What the task requires
Output the full listing verbatim.

Recorded data
★ ★ ★ ★ ★

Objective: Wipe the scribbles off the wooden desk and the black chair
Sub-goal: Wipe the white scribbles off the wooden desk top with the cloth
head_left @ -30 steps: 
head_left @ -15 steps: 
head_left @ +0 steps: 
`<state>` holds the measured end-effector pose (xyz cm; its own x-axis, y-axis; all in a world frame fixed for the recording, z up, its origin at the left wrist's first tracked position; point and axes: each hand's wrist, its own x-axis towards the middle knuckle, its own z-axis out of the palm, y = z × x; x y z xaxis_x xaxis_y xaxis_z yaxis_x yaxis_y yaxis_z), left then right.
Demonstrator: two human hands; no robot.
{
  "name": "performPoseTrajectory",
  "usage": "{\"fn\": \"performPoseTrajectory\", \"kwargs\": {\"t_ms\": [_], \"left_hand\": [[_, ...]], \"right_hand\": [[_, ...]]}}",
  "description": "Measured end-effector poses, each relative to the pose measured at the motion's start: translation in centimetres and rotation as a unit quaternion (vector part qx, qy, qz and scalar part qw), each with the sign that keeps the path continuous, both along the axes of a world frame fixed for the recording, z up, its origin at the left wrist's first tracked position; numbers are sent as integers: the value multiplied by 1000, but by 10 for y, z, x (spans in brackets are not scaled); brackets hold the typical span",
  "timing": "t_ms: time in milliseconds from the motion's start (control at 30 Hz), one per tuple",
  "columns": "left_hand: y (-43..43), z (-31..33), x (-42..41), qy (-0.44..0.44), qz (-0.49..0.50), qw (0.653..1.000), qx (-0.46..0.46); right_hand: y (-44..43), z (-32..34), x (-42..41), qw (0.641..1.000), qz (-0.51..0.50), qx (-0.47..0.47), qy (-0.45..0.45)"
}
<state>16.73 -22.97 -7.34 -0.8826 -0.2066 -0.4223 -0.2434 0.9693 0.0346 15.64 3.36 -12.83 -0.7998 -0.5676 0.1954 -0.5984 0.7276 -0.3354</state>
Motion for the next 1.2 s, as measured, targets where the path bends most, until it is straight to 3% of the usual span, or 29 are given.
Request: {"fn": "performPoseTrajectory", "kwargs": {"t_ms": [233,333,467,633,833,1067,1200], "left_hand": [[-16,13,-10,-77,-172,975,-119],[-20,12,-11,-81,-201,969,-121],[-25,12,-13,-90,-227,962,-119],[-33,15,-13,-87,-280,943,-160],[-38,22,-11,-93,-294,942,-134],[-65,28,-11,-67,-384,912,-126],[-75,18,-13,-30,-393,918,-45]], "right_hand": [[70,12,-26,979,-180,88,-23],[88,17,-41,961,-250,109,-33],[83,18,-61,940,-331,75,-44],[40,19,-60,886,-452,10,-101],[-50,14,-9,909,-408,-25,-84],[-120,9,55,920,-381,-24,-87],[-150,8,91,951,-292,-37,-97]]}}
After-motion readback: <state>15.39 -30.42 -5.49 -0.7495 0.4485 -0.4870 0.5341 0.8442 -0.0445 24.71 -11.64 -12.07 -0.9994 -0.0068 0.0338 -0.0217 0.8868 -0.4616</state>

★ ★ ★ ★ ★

Output for this task
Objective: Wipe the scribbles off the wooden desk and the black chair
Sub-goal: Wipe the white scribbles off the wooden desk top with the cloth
head_left @ -30 steps: 
head_left @ -15 steps: 
head_left @ +0 steps: 
`<state>` holds the measured end-effector pose (xyz cm; its own x-axis, y-axis; all in a world frame fixed for the recording, z up, its origin at the left wrist's first tracked position; point and axes: each hand's wrist, its own x-axis towards the middle knuckle, its own z-axis out of the palm, y = z × x; x y z xaxis_x xaxis_y xaxis_z yaxis_x yaxis_y yaxis_z), left then right.
Demonstrator: two human hands; no robot.
{
  "name": "performPoseTrajectory",
  "usage": "{\"fn\": \"performPoseTrajectory\", \"kwargs\": {\"t_ms\": [_], \"left_hand\": [[_, ...]], \"right_hand\": [[_, ...]]}}",
  "description": "Measured end-effector poses, each relative to the pose measured at the motion's start: translation in centimetres and rotation as a unit quaternion (vector part qx, qy, qz and scalar part qw), each with the sign that keeps the path continuous, both along the axes of a world frame fixed for the recording, z up, its origin at the left wrist's first tracked position; numbers are sent as integers: the value multiplied by 1000, but by 10 for y, z, x (spans in brackets are not scaled); brackets hold the typical span",
  "timing": "t_ms: time in milliseconds from the motion's start (control at 30 Hz), one per tuple",
  "columns": "left_hand: y (-43..43), z (-31..33), x (-42..41), qy (-0.44..0.44), qz (-0.49..0.50), qw (0.653..1.000), qx (-0.46..0.46); right_hand: y (-44..43), z (-32..34), x (-42..41), qw (0.641..1.000), qz (-0.51..0.50), qx (-0.47..0.47), qy (-0.45..0.45)"
}
<state>16.73 -22.97 -7.34 -0.8826 -0.2066 -0.4223 -0.2434 0.9693 0.0346 15.64 3.36 -12.83 -0.7998 -0.5676 0.1954 -0.5984 0.7276 -0.3354</state>
Motion for the next 1.2 s, as measured, targets where the path bends most, until it is straight to 3% of the usual span, or 29 are given.
Request: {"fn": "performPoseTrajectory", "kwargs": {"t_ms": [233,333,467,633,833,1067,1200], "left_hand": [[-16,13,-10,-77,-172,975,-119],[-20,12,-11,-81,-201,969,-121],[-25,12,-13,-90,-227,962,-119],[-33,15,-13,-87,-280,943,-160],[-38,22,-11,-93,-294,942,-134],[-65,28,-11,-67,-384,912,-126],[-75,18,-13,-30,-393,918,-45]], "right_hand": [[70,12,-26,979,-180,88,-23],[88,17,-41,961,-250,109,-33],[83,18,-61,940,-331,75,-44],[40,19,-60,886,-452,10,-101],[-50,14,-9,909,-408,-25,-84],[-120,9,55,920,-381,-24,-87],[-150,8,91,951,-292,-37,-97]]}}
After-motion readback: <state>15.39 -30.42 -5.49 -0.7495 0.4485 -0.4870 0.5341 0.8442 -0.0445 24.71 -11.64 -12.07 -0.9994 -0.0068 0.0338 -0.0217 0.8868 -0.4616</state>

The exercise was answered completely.